Fortunately for us, it would appear that Newton’s third law seems to be in action. For every action, there is an equal and opposite reaction. For however alienating and exploitative labor is becoming, the dormant titan of collectivization, and class consciousness, becomes more and more disturbed in its slumber. Now, more than ever, we are seeing a resurgence of the picket line, with Uber drivers acting specifically as the vanguard. Some of the most highly publicized labor demonstrations in recent memory have come courtesy of Uber drivers, the most recent one being only a few days prior to the time of me writing this. With each successive strike, generations of anti-labor collectivization propaganda dissolve, indicated by the vigor with which online communities support these demonstrations. However unlikely the strikers are in having their demands met in the face of such a comically powerful industry titan, there is no mistaking that the tides are changing. Though Uber isn’t likely to tell us exactly how hard they were hit, the political impact is clear in the gig-work bill currently moving through California’s legislature, which would classify rideshare drivers as employees rather than independent contractors. The strike also illuminates a troubling insight into these app-based rideshare companies.
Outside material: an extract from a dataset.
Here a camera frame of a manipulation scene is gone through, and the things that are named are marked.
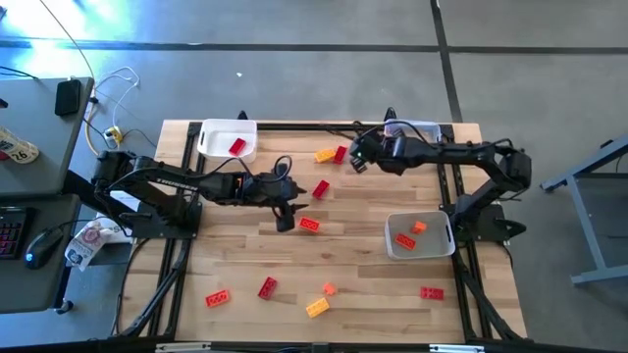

Uber can’t stop losing money, despite paying drivers near-poverty wages. Without the collectivized action of a driver’s strike, this aspect of the problem might not have been as consequential to their Initial Public Offering, which by all markers has been a massive flop so far. Once valued at $120 billion by private investors and opening at a $45 IPO price, the value has already tumbled to $37 after just 2 days of trading. CNN theorized that it might be the biggest IPO bust in Wall Street history. Although this may be more adequately explained by the disconnect of private and public valuations endemic to other Silicon Valley-brands like Amazon and Facebook, the controversy surrounding the labor conditions, and the noise generated by collectivized workers, mustn’t be disregarded.
The left, though artificially stunted for the past century and beyond of American politics, is finally awakening to the challenge, as more and more working class Americans re-learn the language of class consciousness, while the far-right mobilizes its base and appeals to an innate fear of the “other”—be that immigrants, and people of color. All the while, the ecological clock of climate apocalypse continues ticking, the existential threat it poses energizing both sides of the spectrum. Notably, the Christchurch, New Zealand mosque shooter in March made specific reference to “eco- fascism,” a recent variation of neo-fascism which recognizes and attempts to utilize the context of the looming climate catastrophe to justify its desire to establish an ethnostate. But that battle will come at a later date. Today, the left must reckon with the center, where the empire of capital has deeply dug in its heels in a last-ditch effort for self- preservation. The struggle ahead will be long, it will be maddening, and it will be brutal. We must, however, embrace this. We must not cede a single inch. We must progress, and we must dream. We must imagine ourselves as Sisyphus, and in the words of Albert Camus, we “must imagine Sisyphus happy.”